This app seems to be very buggy, and needs a great deal of support, yet we can't figure out how it is being supported. The contacts we have at Mindtree seem to be unable to give us accurate information about these outages, and their ETA guestimates are totally unreliable.
The capacity metrics app is pretty critical to PBI customers. While it is one of the most unfriendly admin tools I have ever used, yet there is no other tool for managing the (expensive) resource hogs in Fabric, like pyspark notebooks, vnet gateways, and gen2 dataflows.
So a two month outage in this app, it is crippling to Fabric customers. I have never seen another cloud-hosted product where this would be considered acceptable. For some reason this Fabric SaaS gets free rein to be extremely buggy, and to lack any sort of communication or accountability.
Here are some questions about this app:
- Who should we be contacting to get our metrics app fixed when it is broken? ... I have been using the support tickets in the admin portal but these tickets don't actually go to Microsoft. They go to the Mindtree partners who don't seem to have any awareness of our outages. The tickets result in a lot of second-hand miscommunication which is doing more harm than good. (eg. ETA's were shared with us, which were probably not even from Microsoft to begin with)
- Where would these outages be published? Should we expect to find them in the "known issues" list?
- How are the versions and lifecycles expected to work? Is there any place I can find a table the historical list of versions, and the version numbers that are currently under full support? I believe I'm still on a recent version with full support (v.1.2.1). But knowing how rapidly Microsoft iterates on this buggy app, I'm guessing there are other versions as well.
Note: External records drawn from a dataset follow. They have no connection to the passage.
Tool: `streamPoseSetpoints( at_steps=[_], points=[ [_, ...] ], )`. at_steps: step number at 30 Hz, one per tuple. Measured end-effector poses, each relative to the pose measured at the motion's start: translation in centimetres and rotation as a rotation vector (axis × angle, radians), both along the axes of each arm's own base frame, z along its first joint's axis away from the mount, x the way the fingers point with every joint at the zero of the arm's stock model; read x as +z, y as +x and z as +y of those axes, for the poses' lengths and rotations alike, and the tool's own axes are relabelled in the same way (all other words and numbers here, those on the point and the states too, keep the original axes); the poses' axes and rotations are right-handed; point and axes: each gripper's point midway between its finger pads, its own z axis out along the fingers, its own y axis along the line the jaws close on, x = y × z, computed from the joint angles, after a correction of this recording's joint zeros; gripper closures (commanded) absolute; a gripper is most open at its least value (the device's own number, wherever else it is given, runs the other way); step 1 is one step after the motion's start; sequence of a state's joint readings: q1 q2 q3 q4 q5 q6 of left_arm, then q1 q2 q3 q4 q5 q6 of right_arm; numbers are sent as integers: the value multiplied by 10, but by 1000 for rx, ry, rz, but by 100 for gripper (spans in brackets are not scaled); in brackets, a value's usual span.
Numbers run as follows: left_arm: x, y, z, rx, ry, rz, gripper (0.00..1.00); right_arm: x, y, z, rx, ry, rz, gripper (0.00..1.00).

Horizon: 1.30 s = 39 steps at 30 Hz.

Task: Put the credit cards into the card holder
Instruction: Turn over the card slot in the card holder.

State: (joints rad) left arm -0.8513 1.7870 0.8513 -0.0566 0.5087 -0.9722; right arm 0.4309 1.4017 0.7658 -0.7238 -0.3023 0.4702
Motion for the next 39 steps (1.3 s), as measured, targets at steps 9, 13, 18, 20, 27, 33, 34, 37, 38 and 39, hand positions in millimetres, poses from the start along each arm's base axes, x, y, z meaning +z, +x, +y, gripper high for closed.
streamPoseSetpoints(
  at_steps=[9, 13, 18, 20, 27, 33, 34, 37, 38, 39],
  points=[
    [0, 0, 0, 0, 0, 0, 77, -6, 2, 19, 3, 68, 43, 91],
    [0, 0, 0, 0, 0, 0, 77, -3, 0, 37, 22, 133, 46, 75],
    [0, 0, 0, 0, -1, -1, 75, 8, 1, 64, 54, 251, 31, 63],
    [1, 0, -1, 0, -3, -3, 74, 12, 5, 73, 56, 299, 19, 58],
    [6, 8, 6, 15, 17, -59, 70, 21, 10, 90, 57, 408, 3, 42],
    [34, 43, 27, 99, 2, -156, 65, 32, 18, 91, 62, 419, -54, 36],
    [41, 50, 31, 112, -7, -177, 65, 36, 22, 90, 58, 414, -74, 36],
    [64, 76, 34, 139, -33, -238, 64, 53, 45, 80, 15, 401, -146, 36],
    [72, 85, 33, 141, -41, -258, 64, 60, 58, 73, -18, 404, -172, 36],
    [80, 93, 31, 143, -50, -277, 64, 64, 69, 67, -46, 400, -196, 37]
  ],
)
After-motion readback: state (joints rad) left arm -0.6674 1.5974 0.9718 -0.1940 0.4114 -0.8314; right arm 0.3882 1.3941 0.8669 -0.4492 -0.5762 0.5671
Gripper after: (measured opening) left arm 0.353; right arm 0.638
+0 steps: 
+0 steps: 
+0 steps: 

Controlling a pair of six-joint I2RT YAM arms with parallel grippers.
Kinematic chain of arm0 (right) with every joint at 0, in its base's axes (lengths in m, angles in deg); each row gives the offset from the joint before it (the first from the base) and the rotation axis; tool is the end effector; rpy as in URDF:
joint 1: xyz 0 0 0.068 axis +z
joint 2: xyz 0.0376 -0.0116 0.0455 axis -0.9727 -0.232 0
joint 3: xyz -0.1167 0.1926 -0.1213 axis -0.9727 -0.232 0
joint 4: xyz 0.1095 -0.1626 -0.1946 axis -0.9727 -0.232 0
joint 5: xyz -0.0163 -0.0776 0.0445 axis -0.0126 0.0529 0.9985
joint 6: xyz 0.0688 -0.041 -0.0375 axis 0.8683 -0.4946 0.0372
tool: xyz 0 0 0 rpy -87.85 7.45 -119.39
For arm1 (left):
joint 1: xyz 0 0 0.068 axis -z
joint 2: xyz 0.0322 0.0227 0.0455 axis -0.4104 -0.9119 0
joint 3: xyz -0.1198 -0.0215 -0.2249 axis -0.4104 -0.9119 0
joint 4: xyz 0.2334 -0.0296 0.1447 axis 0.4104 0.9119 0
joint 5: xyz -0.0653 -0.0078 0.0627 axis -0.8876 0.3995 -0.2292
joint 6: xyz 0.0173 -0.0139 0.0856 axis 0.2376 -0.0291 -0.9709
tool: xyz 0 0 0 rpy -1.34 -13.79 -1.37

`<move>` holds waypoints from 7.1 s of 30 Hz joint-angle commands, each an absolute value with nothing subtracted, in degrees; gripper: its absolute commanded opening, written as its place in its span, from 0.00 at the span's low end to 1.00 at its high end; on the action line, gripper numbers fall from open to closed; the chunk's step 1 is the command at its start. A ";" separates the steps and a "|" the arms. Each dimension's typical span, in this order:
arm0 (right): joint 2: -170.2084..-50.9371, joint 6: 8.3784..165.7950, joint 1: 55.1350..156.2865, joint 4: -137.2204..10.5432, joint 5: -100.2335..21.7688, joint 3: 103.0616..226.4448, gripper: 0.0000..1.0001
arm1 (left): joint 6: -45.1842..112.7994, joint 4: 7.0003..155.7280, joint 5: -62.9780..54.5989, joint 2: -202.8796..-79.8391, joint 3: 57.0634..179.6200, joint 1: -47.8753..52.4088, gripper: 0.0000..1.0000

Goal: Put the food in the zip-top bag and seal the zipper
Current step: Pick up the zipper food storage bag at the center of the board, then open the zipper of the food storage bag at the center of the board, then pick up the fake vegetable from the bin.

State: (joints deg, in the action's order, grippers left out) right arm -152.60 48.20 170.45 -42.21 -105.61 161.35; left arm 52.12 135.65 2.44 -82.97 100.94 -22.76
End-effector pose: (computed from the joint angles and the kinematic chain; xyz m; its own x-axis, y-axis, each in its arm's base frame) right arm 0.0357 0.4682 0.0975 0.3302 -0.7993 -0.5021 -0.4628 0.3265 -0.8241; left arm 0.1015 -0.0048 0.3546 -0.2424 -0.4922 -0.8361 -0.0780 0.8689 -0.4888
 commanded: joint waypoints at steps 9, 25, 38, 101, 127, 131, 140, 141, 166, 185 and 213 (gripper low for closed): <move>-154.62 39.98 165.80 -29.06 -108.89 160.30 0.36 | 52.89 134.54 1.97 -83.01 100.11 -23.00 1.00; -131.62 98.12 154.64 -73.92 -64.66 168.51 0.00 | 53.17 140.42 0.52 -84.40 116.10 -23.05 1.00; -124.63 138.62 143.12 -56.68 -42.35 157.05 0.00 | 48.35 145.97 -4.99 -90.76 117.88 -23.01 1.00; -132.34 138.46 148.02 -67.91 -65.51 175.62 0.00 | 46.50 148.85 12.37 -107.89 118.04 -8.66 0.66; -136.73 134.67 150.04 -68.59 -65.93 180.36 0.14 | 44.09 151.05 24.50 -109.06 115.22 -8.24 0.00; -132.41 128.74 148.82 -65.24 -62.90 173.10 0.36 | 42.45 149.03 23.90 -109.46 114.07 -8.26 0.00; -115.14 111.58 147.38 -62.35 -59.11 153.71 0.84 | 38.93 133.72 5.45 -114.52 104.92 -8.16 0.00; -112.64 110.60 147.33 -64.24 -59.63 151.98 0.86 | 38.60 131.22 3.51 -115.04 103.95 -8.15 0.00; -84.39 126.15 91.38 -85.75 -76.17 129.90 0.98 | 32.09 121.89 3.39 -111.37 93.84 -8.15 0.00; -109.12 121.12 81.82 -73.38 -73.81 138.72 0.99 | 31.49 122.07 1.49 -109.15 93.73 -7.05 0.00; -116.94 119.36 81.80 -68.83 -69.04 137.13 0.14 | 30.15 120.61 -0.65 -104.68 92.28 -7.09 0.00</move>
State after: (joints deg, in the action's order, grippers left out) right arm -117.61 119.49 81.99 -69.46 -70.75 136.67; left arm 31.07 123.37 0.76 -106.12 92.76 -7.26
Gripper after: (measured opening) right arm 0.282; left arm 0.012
If someone can point me to reference material that lists the versions of the app (including current version and supported versions) then that may resolve some confusion. I have not seen such a thing, despite many attemps to find it in the past. The version number that I'm using "1.2.1" is hardly found in any of my searches. (image below)
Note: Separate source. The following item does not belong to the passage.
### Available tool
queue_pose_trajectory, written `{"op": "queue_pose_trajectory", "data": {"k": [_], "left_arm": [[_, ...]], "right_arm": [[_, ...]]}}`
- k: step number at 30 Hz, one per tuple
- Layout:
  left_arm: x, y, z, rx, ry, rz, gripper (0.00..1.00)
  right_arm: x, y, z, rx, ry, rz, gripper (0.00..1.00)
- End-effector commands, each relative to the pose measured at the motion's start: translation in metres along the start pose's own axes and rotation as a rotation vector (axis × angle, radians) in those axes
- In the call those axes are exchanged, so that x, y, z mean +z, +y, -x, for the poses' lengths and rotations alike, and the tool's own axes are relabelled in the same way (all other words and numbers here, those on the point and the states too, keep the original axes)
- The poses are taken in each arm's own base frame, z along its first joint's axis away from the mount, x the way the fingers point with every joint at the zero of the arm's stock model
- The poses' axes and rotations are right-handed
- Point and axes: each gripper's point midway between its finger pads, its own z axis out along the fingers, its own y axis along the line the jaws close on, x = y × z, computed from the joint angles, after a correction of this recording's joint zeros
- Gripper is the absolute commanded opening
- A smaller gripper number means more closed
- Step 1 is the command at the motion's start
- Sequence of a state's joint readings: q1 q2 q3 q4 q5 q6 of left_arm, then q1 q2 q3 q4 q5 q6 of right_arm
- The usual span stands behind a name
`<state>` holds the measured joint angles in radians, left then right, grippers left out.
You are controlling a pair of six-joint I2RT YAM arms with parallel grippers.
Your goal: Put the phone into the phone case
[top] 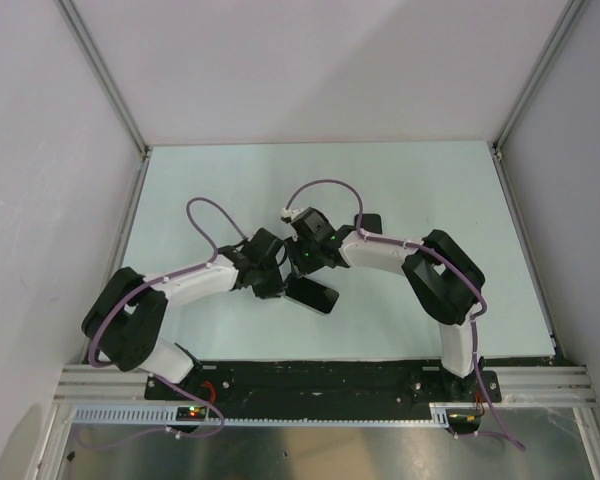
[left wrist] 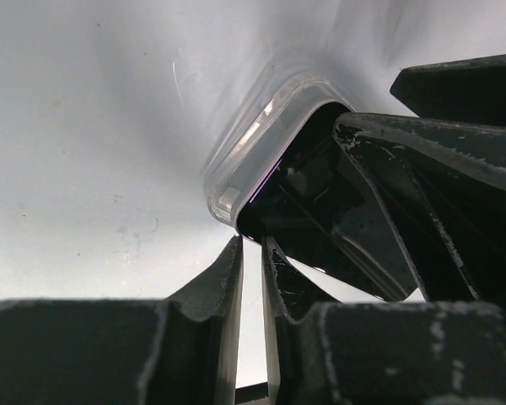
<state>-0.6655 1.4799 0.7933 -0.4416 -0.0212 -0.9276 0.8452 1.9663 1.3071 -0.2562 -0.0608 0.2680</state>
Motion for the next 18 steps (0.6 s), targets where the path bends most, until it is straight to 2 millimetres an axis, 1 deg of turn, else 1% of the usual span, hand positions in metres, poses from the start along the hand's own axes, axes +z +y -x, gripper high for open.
{"op": "queue_pose_trajectory", "data": {"k": [1, 7, 14, 16, 18], "left_arm": [[0.001, -0.017, 0.009, -0.01, -0.024, -0.036, 0.17], [0.009, -0.015, 0.008, -0.017, -0.016, -0.02, 0.16], [0.02, -0.006, 0.0, -0.029, 0.01, 0.012, 0.13], [0.02, -0.005, -0.001, -0.031, 0.01, 0.009, 0.13], [0.016, -0.009, 0.002, -0.03, 0.002, -0.007, 0.13]], "right_arm": [[0.001, 0.006, 0.012, -0.011, -0.024, 0.004, 0.42], [0.003, 0.005, 0.01, -0.009, -0.018, 0.0, 0.42], [0.004, 0.006, 0.007, -0.01, -0.011, -0.002, 0.42], [0.004, 0.006, 0.006, -0.011, -0.009, -0.004, 0.41], [0.004, 0.006, 0.007, -0.013, -0.012, -0.003, 0.41]]}}
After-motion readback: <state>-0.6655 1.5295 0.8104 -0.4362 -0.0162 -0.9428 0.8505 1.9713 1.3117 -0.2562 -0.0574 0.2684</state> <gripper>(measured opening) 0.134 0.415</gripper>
Any information would be greatly appreciated. I have often wasted a lot of my amount of time trying to resolve the bugs in this app, and I'm hoping to reduce that time in the future. I appreciate the assistance from Mindtree, but I've found that they are unlikely to know anything more about the bugs and outages than the customer knows. Their back-end PG (.. "power bi administration"?) is ultimately the weak link. The Mindtree engineers may be eager to help, yet they are unable to do so if the PG is not being supportive, nor providing accuracy in the back-end ("IcM") channels.
Solved! Go to Solution.
Hi @dbeavon3
What happens if you had to create a new app and start using that? You could potentially then start seeing the data.
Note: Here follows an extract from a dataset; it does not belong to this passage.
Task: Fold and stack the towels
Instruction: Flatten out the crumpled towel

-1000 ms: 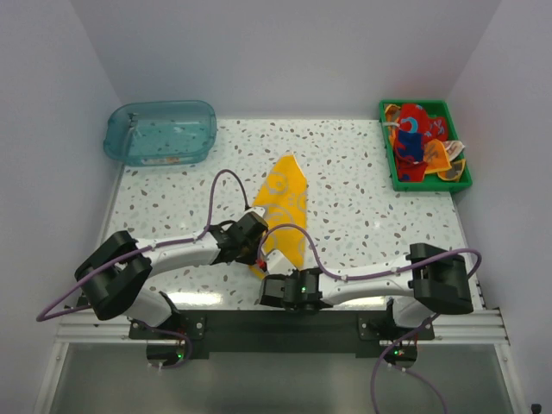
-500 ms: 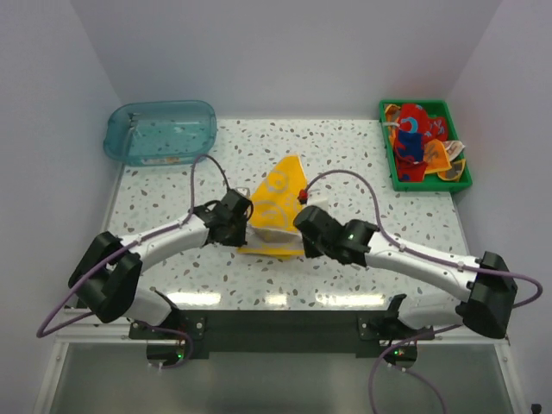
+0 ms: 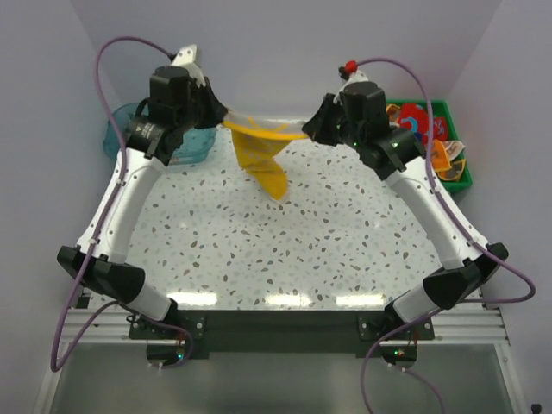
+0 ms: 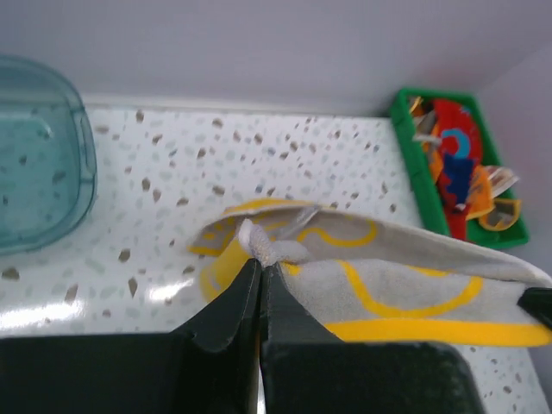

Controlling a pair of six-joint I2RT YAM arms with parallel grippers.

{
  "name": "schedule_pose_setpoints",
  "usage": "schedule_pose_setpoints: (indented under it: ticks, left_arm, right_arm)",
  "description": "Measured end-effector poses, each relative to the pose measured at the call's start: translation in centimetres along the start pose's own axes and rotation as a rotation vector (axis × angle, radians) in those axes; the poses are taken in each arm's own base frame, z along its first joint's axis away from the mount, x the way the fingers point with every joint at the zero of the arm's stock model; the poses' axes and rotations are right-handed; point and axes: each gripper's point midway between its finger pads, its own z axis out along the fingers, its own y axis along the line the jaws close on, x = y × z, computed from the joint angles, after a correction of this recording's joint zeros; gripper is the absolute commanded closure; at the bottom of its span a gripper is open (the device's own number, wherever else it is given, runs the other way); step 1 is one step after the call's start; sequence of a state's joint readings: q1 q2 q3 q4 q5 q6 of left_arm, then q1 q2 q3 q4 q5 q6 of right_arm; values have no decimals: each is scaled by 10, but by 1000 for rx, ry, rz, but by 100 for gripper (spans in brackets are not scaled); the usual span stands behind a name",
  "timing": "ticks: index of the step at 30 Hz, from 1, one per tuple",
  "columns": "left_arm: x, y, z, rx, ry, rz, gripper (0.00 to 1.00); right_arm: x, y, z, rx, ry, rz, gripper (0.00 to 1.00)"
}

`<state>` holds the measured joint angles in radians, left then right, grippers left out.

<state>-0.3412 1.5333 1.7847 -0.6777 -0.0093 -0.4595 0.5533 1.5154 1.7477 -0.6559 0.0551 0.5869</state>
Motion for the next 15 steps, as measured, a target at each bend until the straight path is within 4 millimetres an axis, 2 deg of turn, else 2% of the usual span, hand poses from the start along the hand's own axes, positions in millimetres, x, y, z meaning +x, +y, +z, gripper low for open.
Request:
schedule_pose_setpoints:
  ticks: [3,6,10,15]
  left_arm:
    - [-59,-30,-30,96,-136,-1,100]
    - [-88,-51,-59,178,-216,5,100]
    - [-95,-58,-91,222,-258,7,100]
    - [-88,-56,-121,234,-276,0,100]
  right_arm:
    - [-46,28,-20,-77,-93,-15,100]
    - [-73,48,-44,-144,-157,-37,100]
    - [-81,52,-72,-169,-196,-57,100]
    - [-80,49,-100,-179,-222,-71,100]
Thanks again for the pointers
I spoke with an engineering manager today after my two-month outage.
He wanted to share that in Q1 Microsoft will be deploying the capacity app as part of the core product,
This will be a very welcome change! Sometimes customers feel like we ourselves are responsible for the software’s reliability, since we had “installed it”. In reality we have little control over the behavior of the app.
Another interesting change that is coming is an event hub (kafka?) source that would allow customers to consume our own CU events in a near-realtime way:
Once these two items are delivered, customers should spend a lot less time with the ongoing maintenance of the capacity metrics app. The EM said we may be able to create our own alerting, or even automate the up-scaling and down-scaling of our Fabric capacity, based on capacity usage. This will probably cost a lot less, and give more flexibility than the current implementation of "autoscale" in premium capacities.
As far as the two-month outage is concerned, it seems to be triggered by overages. Also it seems to be region-specific. (it affects North Central US but not East US). Reinstalling the application is NOT a reliable solution - while there is a small chance it may work, the app will stop working again after the next overage.
Hi @dbeavon3
What I have done for enterprise customers, or customers running premium or fabric capacities, is I have a custom solution which extracts all the data from the metrics app into a different location so that it is not only easier to report on, but also it keeps all the history. That is something I would suggest looking into.
Hi @GilbertQ ,
Thanks for the post.
I once saw a blog about this as well. I think it relies on the semantic model in that workspace.
However, I'm guessing that my immediate problem is a lot deeper than that. I have a two-month-long outage at the moment. (north central US). The "timepoint" data is simply not there.
... bugs are not the problem, per se. Bugs will always arise, in any software. I'm more interested to learn about the supportability of this app. It is critical to our operations, and the fact that we are experiencing an extensive outage without support is very concerning. Have you ever had the need to get in touch with Mindtree to get support for this app? How did it go? Did you ever get to talk to the PG at Microsoft?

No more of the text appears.